◆ Exercise objective
The listing, minus its pictures, is to be given again exactly.

◆ Recorded data

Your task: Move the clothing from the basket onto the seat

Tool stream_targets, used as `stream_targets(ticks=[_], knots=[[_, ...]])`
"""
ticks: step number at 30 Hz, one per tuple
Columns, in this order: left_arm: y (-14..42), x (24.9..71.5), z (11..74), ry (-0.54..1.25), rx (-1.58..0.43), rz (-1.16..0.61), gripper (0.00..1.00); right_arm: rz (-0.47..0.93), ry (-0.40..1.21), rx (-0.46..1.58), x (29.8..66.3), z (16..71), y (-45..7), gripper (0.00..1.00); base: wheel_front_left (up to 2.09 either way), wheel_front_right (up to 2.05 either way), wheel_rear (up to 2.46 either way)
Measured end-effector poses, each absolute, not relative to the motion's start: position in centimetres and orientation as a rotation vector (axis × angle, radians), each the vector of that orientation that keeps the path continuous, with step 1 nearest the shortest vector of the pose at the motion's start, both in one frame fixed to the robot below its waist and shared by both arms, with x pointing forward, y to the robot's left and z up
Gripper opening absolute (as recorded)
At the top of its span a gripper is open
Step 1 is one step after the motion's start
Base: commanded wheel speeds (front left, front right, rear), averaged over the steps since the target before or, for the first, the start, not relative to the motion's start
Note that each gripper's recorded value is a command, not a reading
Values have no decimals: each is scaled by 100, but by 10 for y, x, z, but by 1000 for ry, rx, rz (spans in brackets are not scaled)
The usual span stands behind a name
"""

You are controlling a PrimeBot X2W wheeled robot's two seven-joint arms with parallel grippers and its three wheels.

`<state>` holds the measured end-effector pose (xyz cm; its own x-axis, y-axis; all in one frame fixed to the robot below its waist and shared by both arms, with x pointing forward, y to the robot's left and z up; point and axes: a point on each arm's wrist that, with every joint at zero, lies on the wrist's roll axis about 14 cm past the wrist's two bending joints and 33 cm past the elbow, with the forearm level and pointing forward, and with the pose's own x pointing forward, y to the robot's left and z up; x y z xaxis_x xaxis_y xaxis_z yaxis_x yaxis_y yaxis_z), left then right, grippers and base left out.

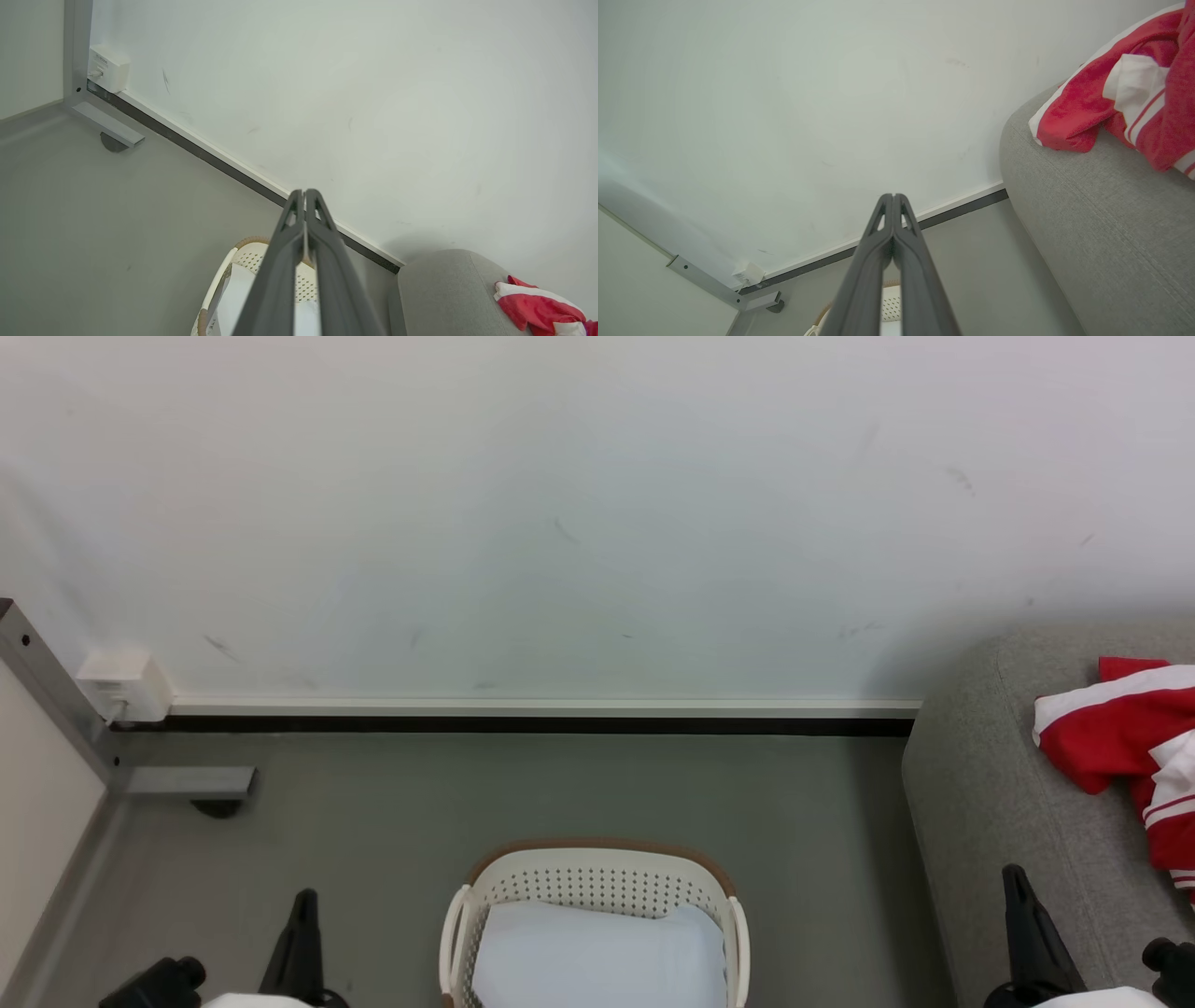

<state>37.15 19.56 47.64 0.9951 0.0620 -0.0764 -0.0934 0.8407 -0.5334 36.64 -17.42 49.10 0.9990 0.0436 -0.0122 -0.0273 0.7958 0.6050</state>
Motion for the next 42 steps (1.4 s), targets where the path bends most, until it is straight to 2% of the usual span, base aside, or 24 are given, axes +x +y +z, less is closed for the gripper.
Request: stream_targets(ticks=[42], knots=[[199,380,484,57,-1109,88,0,-25,37,1139,378,494,-191,0,0,0,0]])
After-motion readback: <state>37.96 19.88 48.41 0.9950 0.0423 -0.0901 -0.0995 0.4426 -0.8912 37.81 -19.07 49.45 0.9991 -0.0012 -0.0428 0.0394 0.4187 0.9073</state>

◆ Solution to this task
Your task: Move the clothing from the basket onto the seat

Tool stream_targets, used as `stream_targets(ticks=[_], knots=[[_, ...]])`
"""
ticks: step number at 30 Hz, one per tuple
Columns, in this order: left_arm: y (-14..42), x (24.9..71.5), z (11..74), ry (-0.54..1.25), rx (-1.58..0.43), rz (-1.16..0.61), gripper (0.00..1.00); right_arm: rz (-0.47..0.93), ry (-0.40..1.21), rx (-0.46..1.58), x (29.8..66.3), z (16..71), y (-45..7), gripper (0.00..1.00); base: wheel_front_left (up to 2.09 either way), wheel_front_right (up to 2.05 either way), wheel_rear (up to 2.46 either way)
Measured end-effector poses, each absolute, not relative to the motion's start: position in centimetres and orientation as a rotation vector (axis × angle, radians), each the vector of that orientation that keeps the path continuous, with step 1 nearest the shortest vector of the pose at the motion's start, both in one frame fixed to the robot below its waist and shared by both arms, with x pointing forward, y to the robot's left and z up
Gripper opening absolute (as recorded)
At the top of its span a gripper is open
Step 1 is one step after the motion's start
Base: commanded wheel speeds (front left, front right, rear), averaged over the steps since the target before or, for the first, the start, not relative to the motion's start
Note that each gripper's recorded value is a command, not a reading
Values have no decimals: each is scaled by 100, but by 10 for y, x, z, but by 1000 for ry, rx, rz (spans in brackets are not scaled)
The usual span stands behind a name
"""

You are controlling a PrimeBot X2W wheeled robot's two seven-joint arms with parallel grippers and its three wheels.

`<state>` holds the measured end-effector pose (xyz cm; its own x-axis, y-axis; all in one frame fixed to the robot below its waist and shared by both arms, with x pointing forward, y to the robot's left and z up; point and axes: a point on each arm's wrist that, with every joint at zero, lies on the wrist's roll axis about 14 cm past the wrist's two bending joints and 33 cm past the elbow, with the forearm level and pointing forward, and with the pose's own x pointing forward, y to the robot's left and z up; x y z xaxis_x xaxis_y xaxis_z yaxis_x yaxis_y yaxis_z), left then right, grippers and base left out.


<state>37.15 19.56 47.64 0.9951 0.0620 -0.0764 -0.0934 0.8407 -0.5334 36.64 -17.42 49.10 0.9990 0.0436 -0.0122 -0.0273 0.7958 0.6050</state>
Motion for the next 42 steps (1.4 s), targets where the path bends most, until it is straight to 2% of the usual span, base aside, or 24 are given, axes +x +y +z, less is closed for the gripper.
Request: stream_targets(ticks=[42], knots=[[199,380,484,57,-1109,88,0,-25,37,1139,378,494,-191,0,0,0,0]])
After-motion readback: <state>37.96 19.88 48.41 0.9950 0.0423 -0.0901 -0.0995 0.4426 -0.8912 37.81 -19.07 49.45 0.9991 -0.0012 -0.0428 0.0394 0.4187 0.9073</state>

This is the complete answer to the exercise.